Exercise: Retype, word for word, each line between the lines holding "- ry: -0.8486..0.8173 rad" and "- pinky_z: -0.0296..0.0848", inclusive, and leave the rest of the data alone.

Records from a dataset:
=======
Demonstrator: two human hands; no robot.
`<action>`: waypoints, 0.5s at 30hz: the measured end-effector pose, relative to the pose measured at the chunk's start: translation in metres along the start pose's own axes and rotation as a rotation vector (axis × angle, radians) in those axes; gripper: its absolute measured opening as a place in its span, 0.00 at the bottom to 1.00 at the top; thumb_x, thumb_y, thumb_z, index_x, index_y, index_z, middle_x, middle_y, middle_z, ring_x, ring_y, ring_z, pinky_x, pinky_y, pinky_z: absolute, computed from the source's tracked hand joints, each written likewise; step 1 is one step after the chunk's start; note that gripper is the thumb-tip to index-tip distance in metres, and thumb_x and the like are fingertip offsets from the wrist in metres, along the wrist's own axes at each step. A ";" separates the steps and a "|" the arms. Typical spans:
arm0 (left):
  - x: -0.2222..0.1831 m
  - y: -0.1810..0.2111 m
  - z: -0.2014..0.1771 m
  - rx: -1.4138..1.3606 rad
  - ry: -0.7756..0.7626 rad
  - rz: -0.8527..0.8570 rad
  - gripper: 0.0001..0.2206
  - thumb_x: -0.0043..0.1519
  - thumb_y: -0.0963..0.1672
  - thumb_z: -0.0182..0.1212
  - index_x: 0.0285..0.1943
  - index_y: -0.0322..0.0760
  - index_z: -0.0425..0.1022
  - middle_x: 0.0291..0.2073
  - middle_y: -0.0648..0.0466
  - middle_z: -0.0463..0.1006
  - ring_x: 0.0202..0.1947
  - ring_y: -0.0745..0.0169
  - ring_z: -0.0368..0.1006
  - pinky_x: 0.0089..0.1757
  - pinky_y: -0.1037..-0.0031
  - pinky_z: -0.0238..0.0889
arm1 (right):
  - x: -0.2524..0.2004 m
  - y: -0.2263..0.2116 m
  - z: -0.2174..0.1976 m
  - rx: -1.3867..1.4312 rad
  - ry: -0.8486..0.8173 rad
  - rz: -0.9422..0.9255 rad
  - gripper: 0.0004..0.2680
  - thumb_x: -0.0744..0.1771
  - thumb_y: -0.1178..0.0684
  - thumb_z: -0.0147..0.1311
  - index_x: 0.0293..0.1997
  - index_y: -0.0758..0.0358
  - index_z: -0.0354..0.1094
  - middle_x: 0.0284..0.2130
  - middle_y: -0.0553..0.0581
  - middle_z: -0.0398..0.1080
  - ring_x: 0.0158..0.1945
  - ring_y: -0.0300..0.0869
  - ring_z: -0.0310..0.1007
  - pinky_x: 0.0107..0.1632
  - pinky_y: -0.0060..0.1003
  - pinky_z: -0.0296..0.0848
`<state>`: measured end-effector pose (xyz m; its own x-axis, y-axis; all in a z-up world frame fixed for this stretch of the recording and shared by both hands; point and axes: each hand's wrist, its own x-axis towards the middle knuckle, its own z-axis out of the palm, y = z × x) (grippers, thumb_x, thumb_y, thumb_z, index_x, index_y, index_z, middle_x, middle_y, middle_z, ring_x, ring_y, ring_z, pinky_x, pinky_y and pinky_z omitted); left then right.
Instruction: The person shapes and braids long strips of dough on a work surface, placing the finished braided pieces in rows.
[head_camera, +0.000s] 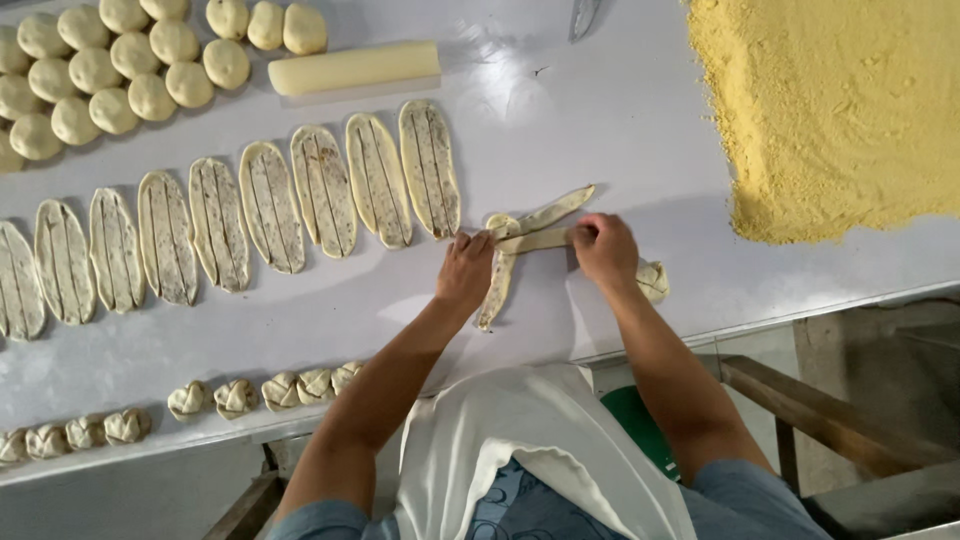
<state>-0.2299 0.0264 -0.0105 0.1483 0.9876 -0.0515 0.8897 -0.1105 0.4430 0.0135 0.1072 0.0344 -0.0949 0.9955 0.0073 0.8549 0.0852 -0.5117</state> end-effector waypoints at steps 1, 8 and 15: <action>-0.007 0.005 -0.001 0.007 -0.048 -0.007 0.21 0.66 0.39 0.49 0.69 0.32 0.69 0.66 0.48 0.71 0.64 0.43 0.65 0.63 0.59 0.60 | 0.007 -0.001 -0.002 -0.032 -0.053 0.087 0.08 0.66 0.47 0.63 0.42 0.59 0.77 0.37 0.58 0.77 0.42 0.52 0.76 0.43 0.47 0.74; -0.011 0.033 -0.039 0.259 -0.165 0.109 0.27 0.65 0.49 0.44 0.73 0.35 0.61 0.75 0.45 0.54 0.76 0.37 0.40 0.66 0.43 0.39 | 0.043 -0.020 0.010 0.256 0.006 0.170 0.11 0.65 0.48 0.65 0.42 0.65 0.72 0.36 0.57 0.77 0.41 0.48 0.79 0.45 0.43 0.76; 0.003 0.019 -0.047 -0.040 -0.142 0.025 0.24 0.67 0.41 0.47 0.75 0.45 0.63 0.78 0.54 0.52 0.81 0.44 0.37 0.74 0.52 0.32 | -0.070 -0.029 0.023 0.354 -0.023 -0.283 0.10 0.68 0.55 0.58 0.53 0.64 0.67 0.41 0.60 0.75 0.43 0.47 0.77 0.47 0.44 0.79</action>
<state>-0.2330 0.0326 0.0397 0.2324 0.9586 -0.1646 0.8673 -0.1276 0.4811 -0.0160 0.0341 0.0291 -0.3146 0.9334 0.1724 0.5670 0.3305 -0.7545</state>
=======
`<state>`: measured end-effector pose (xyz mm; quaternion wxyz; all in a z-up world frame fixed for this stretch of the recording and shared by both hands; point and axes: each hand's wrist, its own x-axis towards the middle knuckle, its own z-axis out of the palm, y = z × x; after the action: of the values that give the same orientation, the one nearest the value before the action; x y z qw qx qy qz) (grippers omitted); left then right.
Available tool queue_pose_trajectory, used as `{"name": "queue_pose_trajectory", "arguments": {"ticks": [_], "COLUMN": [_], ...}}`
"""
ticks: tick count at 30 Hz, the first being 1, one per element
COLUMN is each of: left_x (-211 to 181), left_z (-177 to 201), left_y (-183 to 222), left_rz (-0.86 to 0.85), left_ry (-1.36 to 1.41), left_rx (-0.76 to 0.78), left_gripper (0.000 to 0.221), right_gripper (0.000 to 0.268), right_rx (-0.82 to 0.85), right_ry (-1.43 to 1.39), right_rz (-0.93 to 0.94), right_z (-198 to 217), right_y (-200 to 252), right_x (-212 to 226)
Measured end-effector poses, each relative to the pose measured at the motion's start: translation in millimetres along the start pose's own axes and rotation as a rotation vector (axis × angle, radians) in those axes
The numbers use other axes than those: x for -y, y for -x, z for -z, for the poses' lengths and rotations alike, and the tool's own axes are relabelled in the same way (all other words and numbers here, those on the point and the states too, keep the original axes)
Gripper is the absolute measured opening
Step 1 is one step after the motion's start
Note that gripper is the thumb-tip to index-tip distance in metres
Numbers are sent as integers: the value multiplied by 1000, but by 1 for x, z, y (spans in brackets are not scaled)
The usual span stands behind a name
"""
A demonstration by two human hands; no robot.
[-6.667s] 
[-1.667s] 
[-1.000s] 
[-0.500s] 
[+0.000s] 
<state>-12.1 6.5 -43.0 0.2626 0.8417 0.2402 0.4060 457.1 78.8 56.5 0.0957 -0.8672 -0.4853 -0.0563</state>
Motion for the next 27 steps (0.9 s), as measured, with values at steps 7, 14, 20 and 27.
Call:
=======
Expected output:
  - ry: -0.8486..0.8173 rad
  - rz: -0.9422..0.9255 rad
  - gripper: 0.0004..0.2680
  - thumb_x: -0.0744..0.1771
  - thumb_y: -0.1178..0.0684
  - thumb_z: -0.0147..0.1311
  - index_x: 0.0293..0.1997
  - index_y: -0.0758..0.0358
  - index_z: -0.0354..0.1094
  - middle_x: 0.0284..0.2130
  - middle_y: -0.0553..0.0581
  - middle_z: -0.0398..0.1080
  - ring_x: 0.0158..0.1945
  - ring_y: -0.0300..0.0869
  - ring_z: -0.0310..0.1007
  - pinky_x: 0.0107..0.1632
  - pinky_y: -0.0060..0.1003
  - pinky_z: -0.0296..0.0848

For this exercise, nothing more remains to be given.